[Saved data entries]
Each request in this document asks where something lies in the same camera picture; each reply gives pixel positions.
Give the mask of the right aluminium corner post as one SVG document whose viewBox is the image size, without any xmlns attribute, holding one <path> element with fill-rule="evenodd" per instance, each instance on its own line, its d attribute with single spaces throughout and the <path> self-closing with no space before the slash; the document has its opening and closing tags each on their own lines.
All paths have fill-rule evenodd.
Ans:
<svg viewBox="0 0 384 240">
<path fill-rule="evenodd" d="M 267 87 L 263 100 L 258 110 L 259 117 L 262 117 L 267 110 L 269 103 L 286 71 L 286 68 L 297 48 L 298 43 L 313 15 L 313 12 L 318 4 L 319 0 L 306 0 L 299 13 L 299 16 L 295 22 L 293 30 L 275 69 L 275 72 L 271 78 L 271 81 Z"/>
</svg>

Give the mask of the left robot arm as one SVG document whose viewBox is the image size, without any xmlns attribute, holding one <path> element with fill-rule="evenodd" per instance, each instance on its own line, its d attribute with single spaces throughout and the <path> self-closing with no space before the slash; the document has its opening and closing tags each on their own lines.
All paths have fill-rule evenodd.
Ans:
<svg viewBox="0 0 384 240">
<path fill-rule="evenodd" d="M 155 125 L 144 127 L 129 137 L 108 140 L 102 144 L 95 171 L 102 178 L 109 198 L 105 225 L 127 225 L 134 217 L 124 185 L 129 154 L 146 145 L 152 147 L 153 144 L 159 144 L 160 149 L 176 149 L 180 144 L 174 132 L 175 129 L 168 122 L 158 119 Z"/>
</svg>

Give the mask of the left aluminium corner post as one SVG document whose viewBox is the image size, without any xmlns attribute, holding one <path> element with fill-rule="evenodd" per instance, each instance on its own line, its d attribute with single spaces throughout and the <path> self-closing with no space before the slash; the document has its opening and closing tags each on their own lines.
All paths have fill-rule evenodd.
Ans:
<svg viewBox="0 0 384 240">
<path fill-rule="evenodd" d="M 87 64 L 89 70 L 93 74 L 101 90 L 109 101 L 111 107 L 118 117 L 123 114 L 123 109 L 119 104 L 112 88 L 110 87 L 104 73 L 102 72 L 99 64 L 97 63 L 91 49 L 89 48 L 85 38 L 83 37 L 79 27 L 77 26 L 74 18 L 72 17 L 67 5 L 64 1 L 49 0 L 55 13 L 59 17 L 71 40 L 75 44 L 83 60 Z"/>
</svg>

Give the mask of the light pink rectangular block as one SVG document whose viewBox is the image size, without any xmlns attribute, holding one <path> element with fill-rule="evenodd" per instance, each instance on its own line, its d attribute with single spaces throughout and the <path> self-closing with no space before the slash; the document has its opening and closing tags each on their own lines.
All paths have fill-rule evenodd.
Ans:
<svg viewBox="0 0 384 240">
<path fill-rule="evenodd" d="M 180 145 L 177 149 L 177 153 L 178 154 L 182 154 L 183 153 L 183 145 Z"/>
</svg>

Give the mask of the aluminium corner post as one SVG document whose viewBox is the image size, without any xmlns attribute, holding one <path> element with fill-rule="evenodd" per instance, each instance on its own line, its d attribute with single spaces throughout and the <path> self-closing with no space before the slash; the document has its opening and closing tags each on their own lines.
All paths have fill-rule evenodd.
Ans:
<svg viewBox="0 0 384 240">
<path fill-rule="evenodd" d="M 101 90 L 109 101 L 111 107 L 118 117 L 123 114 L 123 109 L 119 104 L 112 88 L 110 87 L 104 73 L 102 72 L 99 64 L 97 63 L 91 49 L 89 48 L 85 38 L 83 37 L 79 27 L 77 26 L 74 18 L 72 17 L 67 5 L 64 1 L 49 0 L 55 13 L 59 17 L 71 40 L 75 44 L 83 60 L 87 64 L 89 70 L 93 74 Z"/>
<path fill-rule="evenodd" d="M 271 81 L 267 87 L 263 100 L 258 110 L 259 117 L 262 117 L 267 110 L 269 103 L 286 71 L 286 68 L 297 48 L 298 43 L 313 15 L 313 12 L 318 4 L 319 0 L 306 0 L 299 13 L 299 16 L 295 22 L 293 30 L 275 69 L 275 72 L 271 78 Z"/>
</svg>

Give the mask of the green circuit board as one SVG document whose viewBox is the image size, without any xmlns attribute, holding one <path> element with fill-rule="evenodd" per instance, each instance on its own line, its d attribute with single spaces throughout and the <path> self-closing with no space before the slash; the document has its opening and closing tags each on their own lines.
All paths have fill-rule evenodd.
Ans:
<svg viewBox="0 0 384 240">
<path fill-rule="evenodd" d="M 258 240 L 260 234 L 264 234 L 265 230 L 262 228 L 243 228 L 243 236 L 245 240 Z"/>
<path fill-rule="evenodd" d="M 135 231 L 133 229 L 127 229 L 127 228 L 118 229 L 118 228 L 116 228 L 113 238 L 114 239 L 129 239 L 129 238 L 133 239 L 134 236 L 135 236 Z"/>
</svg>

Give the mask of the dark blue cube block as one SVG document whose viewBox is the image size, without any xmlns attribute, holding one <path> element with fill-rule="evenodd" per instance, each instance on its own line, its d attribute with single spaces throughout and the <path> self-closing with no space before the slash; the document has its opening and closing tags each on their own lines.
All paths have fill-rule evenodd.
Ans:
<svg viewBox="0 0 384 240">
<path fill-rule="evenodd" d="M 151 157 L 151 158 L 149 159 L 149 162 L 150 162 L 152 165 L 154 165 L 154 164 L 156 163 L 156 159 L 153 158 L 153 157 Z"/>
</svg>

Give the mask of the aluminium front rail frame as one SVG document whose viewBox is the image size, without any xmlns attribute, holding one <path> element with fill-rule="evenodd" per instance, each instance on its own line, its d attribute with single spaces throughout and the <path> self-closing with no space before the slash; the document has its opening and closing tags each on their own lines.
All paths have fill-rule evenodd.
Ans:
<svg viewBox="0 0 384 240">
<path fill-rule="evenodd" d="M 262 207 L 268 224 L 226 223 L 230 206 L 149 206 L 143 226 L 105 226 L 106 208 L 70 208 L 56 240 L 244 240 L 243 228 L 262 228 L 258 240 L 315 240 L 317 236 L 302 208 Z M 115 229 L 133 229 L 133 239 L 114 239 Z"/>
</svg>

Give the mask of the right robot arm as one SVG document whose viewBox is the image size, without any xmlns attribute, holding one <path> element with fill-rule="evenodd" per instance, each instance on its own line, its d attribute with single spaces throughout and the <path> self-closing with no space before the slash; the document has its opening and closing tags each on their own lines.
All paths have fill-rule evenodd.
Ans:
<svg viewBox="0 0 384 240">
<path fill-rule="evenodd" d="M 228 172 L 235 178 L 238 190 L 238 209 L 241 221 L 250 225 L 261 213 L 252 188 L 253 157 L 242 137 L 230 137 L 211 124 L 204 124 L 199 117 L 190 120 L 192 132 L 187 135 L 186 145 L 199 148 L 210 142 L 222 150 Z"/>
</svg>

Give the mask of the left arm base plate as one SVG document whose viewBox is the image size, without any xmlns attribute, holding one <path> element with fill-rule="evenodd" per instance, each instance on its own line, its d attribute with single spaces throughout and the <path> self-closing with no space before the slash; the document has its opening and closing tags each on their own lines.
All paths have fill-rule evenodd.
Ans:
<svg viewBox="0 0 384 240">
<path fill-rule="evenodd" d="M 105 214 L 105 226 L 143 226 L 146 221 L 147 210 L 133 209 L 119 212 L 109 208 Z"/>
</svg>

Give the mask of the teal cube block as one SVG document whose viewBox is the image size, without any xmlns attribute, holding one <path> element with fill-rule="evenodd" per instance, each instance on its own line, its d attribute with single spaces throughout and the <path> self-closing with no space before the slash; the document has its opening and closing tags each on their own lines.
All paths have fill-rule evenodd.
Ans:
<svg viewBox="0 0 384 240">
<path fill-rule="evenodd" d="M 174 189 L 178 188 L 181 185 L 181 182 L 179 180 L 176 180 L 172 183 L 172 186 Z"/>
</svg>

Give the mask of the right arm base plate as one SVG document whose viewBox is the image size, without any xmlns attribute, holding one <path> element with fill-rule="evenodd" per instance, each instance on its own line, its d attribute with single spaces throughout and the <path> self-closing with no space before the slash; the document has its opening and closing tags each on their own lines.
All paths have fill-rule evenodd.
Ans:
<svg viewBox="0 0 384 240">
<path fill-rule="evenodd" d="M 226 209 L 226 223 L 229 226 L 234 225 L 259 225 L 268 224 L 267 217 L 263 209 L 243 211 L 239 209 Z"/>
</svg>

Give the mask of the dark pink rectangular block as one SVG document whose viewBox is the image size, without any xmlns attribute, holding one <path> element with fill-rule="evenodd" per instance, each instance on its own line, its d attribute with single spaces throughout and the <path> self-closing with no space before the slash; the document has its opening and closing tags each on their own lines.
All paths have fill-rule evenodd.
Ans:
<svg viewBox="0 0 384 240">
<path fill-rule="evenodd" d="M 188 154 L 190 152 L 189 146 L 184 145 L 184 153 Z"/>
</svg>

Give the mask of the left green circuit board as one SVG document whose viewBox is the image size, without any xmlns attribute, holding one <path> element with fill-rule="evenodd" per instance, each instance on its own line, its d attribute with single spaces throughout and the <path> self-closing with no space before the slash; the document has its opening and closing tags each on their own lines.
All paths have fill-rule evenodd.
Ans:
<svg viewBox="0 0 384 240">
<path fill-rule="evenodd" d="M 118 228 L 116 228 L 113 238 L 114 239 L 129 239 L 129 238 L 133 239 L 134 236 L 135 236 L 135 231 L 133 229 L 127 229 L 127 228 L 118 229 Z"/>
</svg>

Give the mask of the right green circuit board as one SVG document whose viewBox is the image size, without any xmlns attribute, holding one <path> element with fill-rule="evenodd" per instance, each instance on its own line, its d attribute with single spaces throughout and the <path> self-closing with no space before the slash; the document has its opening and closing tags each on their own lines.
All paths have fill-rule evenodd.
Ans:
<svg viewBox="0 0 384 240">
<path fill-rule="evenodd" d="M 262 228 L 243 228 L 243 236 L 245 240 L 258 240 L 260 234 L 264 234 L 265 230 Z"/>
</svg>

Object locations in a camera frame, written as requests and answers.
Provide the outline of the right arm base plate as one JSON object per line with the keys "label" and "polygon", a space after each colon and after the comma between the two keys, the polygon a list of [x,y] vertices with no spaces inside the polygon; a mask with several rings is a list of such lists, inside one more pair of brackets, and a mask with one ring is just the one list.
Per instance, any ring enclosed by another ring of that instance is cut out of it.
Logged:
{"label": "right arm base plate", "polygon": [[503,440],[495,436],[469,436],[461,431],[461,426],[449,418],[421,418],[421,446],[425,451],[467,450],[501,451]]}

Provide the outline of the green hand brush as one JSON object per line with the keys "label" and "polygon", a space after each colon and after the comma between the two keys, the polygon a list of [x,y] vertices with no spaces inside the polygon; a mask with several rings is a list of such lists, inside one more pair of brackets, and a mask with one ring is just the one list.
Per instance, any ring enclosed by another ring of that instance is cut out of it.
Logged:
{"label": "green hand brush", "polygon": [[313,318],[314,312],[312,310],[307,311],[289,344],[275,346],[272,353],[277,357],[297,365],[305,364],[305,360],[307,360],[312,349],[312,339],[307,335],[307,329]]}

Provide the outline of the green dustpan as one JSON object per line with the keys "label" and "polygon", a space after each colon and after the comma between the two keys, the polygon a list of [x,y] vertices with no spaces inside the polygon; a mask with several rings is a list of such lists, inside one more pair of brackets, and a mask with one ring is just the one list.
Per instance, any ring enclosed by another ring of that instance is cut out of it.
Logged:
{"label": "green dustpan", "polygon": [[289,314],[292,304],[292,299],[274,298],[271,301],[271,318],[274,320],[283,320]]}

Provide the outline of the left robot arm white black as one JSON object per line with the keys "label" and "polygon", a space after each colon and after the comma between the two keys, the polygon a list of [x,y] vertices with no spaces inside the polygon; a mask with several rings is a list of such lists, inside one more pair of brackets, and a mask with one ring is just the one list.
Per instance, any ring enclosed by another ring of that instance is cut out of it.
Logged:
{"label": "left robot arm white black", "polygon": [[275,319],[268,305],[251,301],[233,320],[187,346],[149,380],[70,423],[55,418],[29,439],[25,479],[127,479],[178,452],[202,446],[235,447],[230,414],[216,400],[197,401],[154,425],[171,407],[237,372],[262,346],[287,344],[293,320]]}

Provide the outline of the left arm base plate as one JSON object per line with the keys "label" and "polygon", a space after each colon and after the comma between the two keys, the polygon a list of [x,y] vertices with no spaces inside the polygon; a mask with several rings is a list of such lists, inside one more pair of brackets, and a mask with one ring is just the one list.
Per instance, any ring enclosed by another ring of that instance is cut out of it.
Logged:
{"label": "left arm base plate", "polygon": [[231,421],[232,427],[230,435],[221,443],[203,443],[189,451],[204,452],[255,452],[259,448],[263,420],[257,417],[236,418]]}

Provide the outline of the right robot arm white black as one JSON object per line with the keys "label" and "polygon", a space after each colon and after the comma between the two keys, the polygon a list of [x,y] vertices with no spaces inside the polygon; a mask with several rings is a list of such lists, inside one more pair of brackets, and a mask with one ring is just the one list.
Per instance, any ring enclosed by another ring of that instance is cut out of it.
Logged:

PROBLEM TO WORK ON: Leave out every line above except those from the line with "Give the mask of the right aluminium" up to and including the line with "Give the mask of the left robot", and copy those exactly.

RESPONSE BELOW:
Give the mask of the right aluminium corner post as one SVG document whose viewBox is the image size, without any xmlns attribute, holding one <path> element with fill-rule="evenodd" per instance, each instance on its own line, its d attribute with single spaces throughout and the <path> self-closing with no space before the slash; the document has its opening and closing tags each on their own lines.
All paths have fill-rule evenodd.
Ans:
<svg viewBox="0 0 384 240">
<path fill-rule="evenodd" d="M 267 87 L 263 100 L 258 110 L 259 117 L 262 117 L 267 110 L 269 103 L 286 71 L 286 68 L 297 48 L 298 43 L 313 15 L 313 12 L 318 4 L 319 0 L 306 0 L 299 13 L 299 16 L 295 22 L 293 30 L 275 69 L 275 72 L 271 78 L 271 81 Z"/>
</svg>

Give the mask of the left robot arm as one SVG document whose viewBox is the image size, without any xmlns attribute, holding one <path> element with fill-rule="evenodd" per instance, each instance on its own line, its d attribute with single spaces throughout and the <path> self-closing with no space before the slash; the document has its opening and closing tags each on their own lines.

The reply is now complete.